The last few weeks of the federal election have seen increased attention being paid to climate change and energy issues. The Greens and NDP have revealed their environmental policies. The debate on the economy two weeks ago included a lively discussion about pipelines and the future direction of energy development in Canada. And this week’s debate on foreign policy had a whole segment dedicated to what Canada should commit to at the United Nations climate summit in Paris this December, happening a mere six weeks after the election.

Given how much interest there is in climate during this election, Environmental Defence and Équiterre are today publishing a primer that lays out the different federal parties’ positions and policies on these issues: climate change, clean energy, the tar sands and pipelines, and public transportation. We sent a questionnaire to the federal parties earlier in September and compiled their answers, supplementing with official party platforms and policy announcements, so that Canadians know what the various parties are proposing.

Every party responded to the questionnaire, except the Conservatives.  We know what positions a Conservative government would bring to the Paris climate summit, however, since the government tabled a pledge for Paris with the U.N. months ago. That pledge was deemed inadequate by Climate Tracker, a consortium of four European think tanks, because Canada’s 2030 carbon reduction target was the weakest in the G7 and the target was further watered down by the use of loopholes regarding emissions from Canadian forests. It also contained no commitment to assist poor, developing countries in their efforts to battle the mounting impacts of climate change. Other Conservative commitments on clean energy, energy efficiency, and sustainable transportation are largely unknown, except for a commitment to fund public transit starting in 2017.

The NDP and the Greens have both set ambitious carbon reduction targets for 2025, which commit to greater emissions reductions and a faster time frame (2025, rather than 2030). They have also committed to international climate financing (the Greens would commit $500 million per year while the NDP pledge remains undefined). Both have pledged to develop national energy strategies that would include clean energy and energy efficiency measures and a national transit strategy.

The Green Party is also unequivocally opposed to all pipeline proposals since all these proposed pipelines are intended to export raw bitumen from the country. The NDP (like the Greens) has promised to strengthen the environmental assessment process but (unlike the Greens) it is unclear what that would mean for proposed pipelines like Energy East.
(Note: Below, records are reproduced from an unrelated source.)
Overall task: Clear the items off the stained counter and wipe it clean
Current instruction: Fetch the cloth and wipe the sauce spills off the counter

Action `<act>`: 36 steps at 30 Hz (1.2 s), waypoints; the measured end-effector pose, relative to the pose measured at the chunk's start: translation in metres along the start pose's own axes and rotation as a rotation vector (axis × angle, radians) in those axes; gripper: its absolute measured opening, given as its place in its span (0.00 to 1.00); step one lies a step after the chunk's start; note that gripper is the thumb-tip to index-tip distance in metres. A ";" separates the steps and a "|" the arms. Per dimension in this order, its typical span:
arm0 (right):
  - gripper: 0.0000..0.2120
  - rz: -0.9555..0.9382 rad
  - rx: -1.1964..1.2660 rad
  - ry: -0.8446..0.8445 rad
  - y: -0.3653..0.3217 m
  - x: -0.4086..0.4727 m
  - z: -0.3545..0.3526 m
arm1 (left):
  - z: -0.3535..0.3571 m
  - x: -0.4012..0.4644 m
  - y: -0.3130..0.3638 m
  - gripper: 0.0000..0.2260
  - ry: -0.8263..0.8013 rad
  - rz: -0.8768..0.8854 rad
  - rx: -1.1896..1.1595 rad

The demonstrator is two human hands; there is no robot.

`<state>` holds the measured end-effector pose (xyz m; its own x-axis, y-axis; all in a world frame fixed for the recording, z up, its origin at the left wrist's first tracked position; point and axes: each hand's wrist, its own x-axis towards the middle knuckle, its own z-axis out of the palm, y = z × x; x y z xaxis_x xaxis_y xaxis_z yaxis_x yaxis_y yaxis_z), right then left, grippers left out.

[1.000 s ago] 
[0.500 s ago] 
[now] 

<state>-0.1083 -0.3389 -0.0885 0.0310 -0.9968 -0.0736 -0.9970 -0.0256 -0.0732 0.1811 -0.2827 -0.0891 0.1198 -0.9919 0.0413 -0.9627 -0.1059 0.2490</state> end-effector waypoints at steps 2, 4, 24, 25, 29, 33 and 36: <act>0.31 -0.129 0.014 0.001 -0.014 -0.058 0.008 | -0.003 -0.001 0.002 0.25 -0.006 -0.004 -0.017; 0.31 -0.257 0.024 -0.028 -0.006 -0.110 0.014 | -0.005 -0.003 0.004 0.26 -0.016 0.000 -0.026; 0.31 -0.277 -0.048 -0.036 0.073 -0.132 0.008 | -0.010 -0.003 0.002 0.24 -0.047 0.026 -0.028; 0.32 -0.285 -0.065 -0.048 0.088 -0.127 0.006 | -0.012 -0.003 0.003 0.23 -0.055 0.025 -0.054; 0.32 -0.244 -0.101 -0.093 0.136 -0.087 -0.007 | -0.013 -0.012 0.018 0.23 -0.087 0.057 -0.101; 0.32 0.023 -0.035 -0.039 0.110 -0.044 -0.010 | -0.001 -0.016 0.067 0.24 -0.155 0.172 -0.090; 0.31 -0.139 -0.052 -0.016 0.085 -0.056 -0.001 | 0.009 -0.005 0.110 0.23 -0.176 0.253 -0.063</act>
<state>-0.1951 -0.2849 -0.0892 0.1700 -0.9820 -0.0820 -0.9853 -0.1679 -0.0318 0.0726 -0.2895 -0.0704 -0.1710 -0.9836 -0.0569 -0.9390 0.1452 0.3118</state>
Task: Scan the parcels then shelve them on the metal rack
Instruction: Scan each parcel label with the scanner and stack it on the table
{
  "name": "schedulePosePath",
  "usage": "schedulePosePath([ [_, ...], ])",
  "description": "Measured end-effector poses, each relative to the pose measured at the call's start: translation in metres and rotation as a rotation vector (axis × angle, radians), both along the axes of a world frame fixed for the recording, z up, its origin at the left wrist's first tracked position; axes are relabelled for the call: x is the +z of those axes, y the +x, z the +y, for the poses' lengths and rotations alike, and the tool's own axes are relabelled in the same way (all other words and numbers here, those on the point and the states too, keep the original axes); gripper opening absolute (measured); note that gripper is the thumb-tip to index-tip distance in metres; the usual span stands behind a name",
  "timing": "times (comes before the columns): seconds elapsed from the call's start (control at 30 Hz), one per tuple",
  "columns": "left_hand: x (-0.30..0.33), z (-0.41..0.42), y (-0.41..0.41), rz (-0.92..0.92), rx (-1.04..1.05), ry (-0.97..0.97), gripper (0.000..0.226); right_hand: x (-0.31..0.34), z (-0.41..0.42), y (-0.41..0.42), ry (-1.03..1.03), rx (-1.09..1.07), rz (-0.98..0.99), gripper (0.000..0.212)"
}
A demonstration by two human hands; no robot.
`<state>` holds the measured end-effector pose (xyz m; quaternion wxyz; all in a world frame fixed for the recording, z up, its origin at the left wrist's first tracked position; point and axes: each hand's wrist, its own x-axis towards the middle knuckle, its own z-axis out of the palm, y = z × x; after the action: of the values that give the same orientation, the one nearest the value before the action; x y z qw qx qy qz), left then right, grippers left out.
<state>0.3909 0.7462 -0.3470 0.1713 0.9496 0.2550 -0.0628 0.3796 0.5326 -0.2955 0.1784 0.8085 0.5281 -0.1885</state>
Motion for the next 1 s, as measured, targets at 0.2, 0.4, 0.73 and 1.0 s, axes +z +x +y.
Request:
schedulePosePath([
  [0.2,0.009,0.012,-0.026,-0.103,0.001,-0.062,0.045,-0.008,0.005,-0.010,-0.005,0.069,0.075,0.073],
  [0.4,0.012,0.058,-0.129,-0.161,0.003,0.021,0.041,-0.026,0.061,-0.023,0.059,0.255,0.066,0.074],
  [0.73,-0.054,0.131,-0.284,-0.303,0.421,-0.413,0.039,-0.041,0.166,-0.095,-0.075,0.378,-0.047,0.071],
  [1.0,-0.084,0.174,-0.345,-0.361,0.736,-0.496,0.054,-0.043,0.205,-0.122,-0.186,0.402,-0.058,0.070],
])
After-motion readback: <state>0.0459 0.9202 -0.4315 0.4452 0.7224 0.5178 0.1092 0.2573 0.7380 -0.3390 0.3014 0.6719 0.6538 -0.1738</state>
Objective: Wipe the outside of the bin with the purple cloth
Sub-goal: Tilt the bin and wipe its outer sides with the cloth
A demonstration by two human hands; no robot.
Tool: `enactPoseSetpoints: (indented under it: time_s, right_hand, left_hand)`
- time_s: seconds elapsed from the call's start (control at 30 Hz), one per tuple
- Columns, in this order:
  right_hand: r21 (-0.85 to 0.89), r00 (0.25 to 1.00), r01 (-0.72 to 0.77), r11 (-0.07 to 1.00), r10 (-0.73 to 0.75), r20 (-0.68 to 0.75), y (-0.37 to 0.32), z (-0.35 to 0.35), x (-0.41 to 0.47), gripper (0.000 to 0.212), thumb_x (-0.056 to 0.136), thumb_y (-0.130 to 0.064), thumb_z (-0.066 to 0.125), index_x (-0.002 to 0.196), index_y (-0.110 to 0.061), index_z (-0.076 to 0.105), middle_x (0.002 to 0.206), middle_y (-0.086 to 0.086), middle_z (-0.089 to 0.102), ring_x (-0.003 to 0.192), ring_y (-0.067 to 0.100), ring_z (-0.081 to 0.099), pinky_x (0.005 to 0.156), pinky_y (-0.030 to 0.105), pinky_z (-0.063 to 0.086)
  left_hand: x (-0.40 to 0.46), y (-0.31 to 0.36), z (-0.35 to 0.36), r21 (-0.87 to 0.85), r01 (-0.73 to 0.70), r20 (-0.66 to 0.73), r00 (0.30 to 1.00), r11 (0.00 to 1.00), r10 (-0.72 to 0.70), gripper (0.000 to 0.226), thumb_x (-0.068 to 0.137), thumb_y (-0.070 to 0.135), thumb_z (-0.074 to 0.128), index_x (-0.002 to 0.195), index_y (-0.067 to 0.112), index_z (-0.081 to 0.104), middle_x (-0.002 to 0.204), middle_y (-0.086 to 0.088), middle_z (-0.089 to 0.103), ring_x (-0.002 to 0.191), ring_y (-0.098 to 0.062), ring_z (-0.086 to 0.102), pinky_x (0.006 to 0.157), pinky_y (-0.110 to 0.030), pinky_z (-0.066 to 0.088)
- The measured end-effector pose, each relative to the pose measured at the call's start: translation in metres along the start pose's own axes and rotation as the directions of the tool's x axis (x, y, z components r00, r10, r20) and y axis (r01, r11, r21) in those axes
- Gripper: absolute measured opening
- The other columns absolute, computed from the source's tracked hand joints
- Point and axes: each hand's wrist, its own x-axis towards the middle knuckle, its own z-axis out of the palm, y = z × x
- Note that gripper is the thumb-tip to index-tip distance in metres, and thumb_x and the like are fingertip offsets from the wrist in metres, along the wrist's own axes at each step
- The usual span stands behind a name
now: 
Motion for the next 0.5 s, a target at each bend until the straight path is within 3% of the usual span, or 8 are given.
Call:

The Liberal Party has also put forward a number of strong measures on clean energy, energy efficiency, public transportation and other green infrastructure. The Liberals have also promised to strengthen the environmental assessment process, most importantly by including an assessment of upstream greenhouse gas emissions and other environmental impacts. However, the Liberal platform does not include a clear position on its approach to the Paris climate summit. No post-2020 target has been set, though the Liberals have said that Canada would do its fair share globally to avoid dangerous levels of climate change. (That should mean setting a carbon reduction target in the neighbourhood of the NDP or Green Party target.) The Liberals also have yet to commit to international climate financing.

So the table is set for the federal election…or is it? Truth is, we would like to see (in some cases) greater clarity and (elsewhere) greater ambition in the party positions on climate change and energy. But the question remains as to which party will represent Canada in Paris and, possibly most importantly, whether domestically the government will move the country forward with bold, decisive leadership on climate change action and clean energy development.